◆ **WORK REQUIRED**
Wherever "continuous" turns up in the entries, copy out the line that holds it.

◆ **INPUT**
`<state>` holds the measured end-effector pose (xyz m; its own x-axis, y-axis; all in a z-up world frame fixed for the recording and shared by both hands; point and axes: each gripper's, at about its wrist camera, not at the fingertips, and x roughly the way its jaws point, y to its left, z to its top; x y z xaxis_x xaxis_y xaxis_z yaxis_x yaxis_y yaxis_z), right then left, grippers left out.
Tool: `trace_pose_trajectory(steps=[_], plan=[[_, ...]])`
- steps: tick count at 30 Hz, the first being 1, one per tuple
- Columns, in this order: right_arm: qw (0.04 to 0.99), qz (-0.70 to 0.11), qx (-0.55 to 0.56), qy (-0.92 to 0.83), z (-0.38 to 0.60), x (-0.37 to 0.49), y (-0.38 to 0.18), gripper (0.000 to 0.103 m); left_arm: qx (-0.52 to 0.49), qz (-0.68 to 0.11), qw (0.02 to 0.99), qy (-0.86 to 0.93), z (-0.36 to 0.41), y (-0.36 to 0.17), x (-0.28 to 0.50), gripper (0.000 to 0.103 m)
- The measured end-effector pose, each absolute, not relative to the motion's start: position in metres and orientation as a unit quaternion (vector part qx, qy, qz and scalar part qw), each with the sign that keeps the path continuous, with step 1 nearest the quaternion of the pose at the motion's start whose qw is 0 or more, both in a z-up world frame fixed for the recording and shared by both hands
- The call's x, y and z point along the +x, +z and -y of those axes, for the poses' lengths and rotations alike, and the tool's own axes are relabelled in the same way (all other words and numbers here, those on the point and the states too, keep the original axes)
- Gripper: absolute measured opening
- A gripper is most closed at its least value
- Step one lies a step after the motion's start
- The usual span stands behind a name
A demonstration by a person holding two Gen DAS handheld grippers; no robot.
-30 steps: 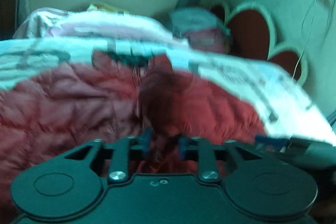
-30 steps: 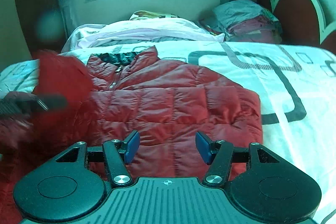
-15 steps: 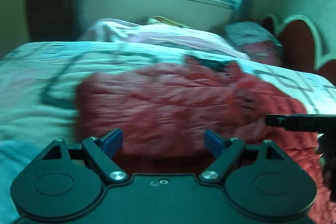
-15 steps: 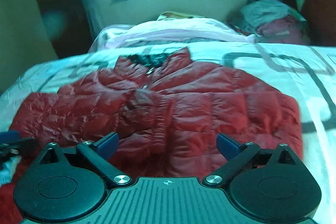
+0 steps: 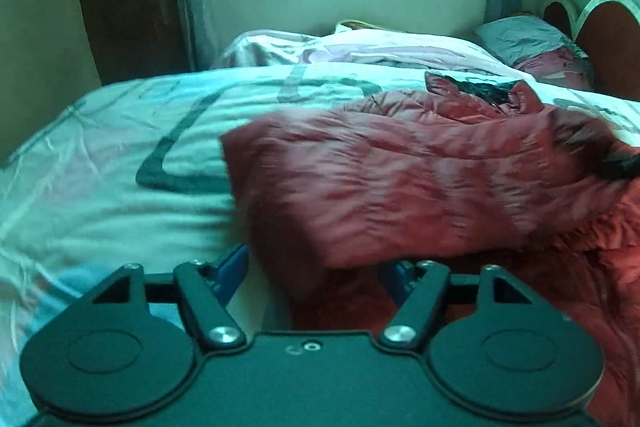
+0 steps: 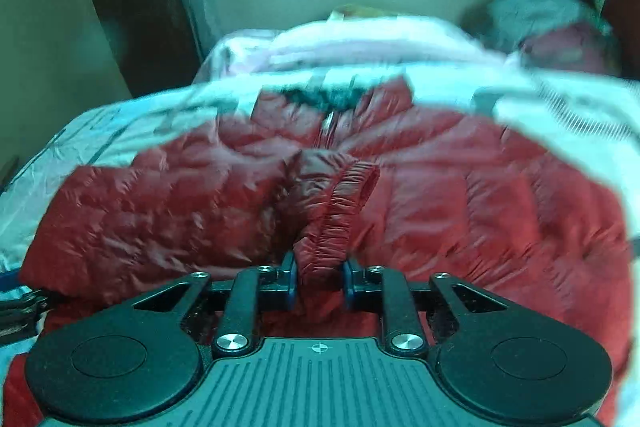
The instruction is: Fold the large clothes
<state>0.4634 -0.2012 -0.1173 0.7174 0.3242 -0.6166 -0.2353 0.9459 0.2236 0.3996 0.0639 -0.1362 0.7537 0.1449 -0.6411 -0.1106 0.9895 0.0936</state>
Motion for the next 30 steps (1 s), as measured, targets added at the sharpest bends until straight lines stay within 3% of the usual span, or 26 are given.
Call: trace_pose_trajectory(steps=[2, 4, 7, 15, 16, 19, 20, 25, 27, 28, 30], plan=[[0.935, -0.324, 0.065, 0.126, 0.22, 0.456, -0.106, 0.019, 0.025, -0.338, 0.938, 0.07, -0.063, -0.138, 0.403, 0.064], [0.937, -0.328, 0.067, 0.103, 0.242, 0.454, -0.103, 0.019, 0.028, -0.337, 0.939, 0.06, -0.059, -0.14, 0.406, 0.049], [0.934, -0.344, 0.064, 0.077, 0.265, 0.446, -0.109, 0.019, 0.039, -0.343, 0.938, 0.029, -0.048, -0.143, 0.41, 0.042], [0.911, -0.405, 0.069, 0.04, 0.275, 0.438, -0.143, 0.02, 0.021, -0.388, 0.921, 0.004, -0.053, -0.153, 0.408, 0.044], [0.912, -0.403, 0.068, 0.034, 0.277, 0.436, -0.139, 0.027, 0.01, -0.392, 0.92, -0.002, -0.057, -0.149, 0.404, 0.043], [0.926, -0.373, 0.058, 0.004, 0.282, 0.426, -0.124, 0.063, -0.026, -0.392, 0.92, -0.017, -0.07, -0.136, 0.39, 0.05], [0.932, -0.358, 0.056, 0.002, 0.284, 0.422, -0.118, 0.066, -0.033, -0.388, 0.921, -0.02, -0.072, -0.132, 0.384, 0.052], [0.948, -0.316, 0.027, 0.023, 0.271, 0.428, -0.1, 0.065, -0.066, -0.362, 0.929, -0.039, -0.071, -0.108, 0.378, 0.053], [0.947, -0.317, 0.008, 0.04, 0.257, 0.437, -0.102, 0.056, -0.065, -0.356, 0.931, -0.041, -0.065, -0.106, 0.393, 0.053], [0.945, -0.322, 0.005, 0.05, 0.25, 0.444, -0.105, 0.047, -0.064, -0.352, 0.933, -0.04, -0.061, -0.106, 0.403, 0.053], [0.943, -0.329, 0.004, 0.057, 0.239, 0.456, -0.111, 0.046, -0.063, -0.349, 0.934, -0.036, -0.055, -0.109, 0.424, 0.053]])
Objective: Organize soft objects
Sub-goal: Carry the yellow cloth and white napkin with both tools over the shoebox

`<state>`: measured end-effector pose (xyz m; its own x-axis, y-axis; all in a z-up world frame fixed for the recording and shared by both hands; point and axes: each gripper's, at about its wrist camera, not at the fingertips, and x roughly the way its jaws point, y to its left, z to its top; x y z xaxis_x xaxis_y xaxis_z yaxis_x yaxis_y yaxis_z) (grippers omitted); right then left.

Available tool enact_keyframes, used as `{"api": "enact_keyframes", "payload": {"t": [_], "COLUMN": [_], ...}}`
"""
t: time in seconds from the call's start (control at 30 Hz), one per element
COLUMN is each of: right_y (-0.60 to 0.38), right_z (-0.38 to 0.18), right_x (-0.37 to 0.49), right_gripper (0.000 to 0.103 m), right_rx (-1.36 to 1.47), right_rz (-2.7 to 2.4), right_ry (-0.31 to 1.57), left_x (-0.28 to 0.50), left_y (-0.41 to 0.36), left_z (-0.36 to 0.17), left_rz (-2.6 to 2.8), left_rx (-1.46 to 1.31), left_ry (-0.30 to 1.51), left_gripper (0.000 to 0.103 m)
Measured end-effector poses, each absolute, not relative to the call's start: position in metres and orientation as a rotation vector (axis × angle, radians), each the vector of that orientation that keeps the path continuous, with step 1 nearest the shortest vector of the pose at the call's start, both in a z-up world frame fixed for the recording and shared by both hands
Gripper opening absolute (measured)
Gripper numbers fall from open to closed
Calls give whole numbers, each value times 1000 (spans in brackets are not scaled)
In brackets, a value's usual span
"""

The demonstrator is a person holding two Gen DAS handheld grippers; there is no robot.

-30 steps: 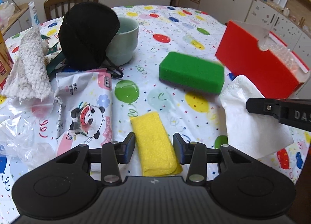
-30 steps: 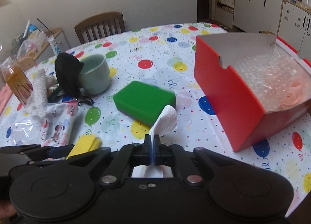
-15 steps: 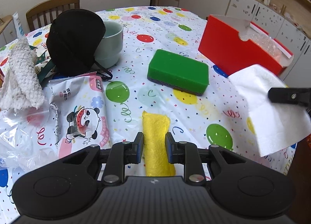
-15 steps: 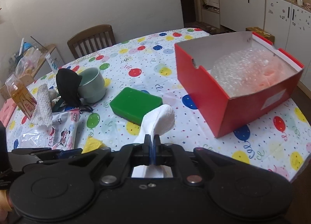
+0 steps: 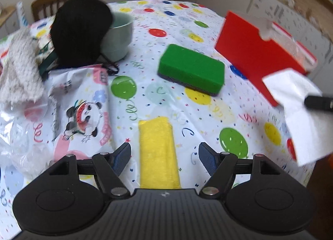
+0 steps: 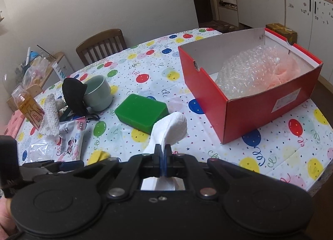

◆ **EXPECTED ANSWER**
- The measured end-effector pose, each absolute, not relative to the motion's start: position in metres and orientation as a unit quaternion (vector part qx, qy, qz and scalar part qw), each with the sign that keeps the path continuous, with step 1 nearest the quaternion of the pose at the motion's start whose qw is 0 or more, both in a z-up world frame fixed for the recording and shared by both hands
Measured end-effector poses, each absolute, not relative to the call's start: position in metres and orientation as a rotation vector (axis × angle, radians), each the vector of that orientation that keeps the path continuous, with step 1 nearest the shortest vector of the pose at the call's start, both in a z-up world frame fixed for the recording and shared by both hands

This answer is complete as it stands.